Yes the idea is to make a total ordering for the combined set of Integer and Float.
f64 values that are <= -2^127 will sort before all i128 integers.
f64 values that are >= 2^127-1 will sort after all i128 integers.
NaN, Not a Number values shall sort after all i128 integers.
-Infinity shall sort before all numbers.
+Infinity shall sort after all numbers.
NaN shall sort after +Infinity.
Additionally I will amend proposal with
f64 Negative ZERO shall short before f64 Positive ZERO.
I’m not sure you need to include these in JSON; you can have them be external, like Bound::Unbounded.
Excellent. To begin with, unboundedness are never part of any sorted set
of values. They just come from query. Will amend the proposal and code.
I think that just changes the uncertain case to [null]-vs-[null,null]. I'd expect a rule like "if the comparison runs out of items, the side the ran out of items sorts before the side that still has more".
Notice that, since JSON is a text format, it cannot distinguish between different NaN payloads or different representations of the same subnormal value, and so much of the complexity of that spec can be eliminated.
...then again, JSON doesn't even have NaN or Infinity, so that same argument could be taken even further...
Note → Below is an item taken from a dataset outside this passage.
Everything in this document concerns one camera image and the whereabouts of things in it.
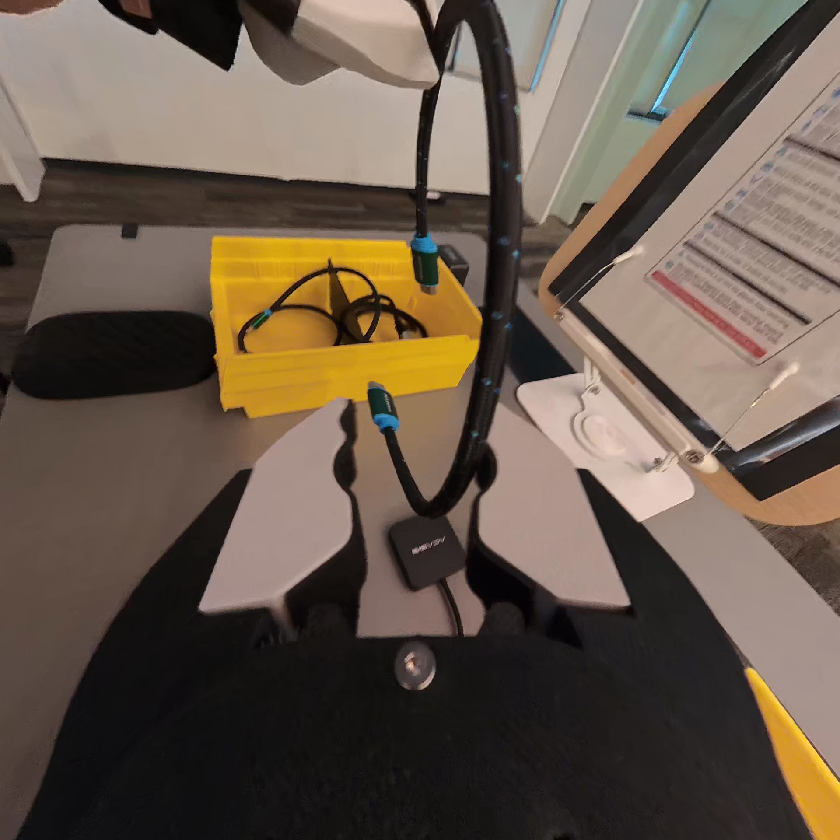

Edit: I incorrectly thought denormals had degenerate representations. I don't know what that page is even talking about with having multiple representations for the same finite value.
Thanks for pointing me to total-ordering for floats.
Still I don't understand how same floating point value can have different representation in IEEE-754 format.
The total ordering section has this to say-
different representations of the same floating point number are ordered by their exponent multiplied by the sign bit.
If we are talking about the possibility of different representation in JSON text format for the same value, may be we can simply state that - "parse floating point string to 64-bit IEEE-754 format and proceed to comparison".
As far as representing -Infinity, +Infinity, -NaN, +NaN in JSON format, we can always extend the specification, like JSON5 which is backward compatible with JSON, if it make sense to have them in a document database.
And finally we can arrive at:
-Infinity shall sort before all numbers.
-qNaN negative quite-NaN shall sort after -Infinity.
-sNaN positive signalling-NaN shall sort after -qNaN.
normal and sub-normal shall sort after -sNaN.
+sNaN signalling-NaN shall sort after normal numbers.
+qNaN quite-NaN shall sort after +sNaN.
+Infinity shall sort after all numbers.
-0.0 and +0.0 shall be treated as equal.
Different representation of floating point numbers are usually
normalised in IEEE-754 format.
Ordering between sNaN and qNaN in the same class being
based on the integer payload, multiplied by the sign bit.
Ordering between Integer and floating-point:
Floating point value shall be converted to integer and compared.
Floating point values that are <= -2^127 will sort before all i128 integers.
Floating point values that are >= 2^127-1 will sort after all i128 integers.
Are the above rules enough for total-order for all numbers ? Please share your thoughts.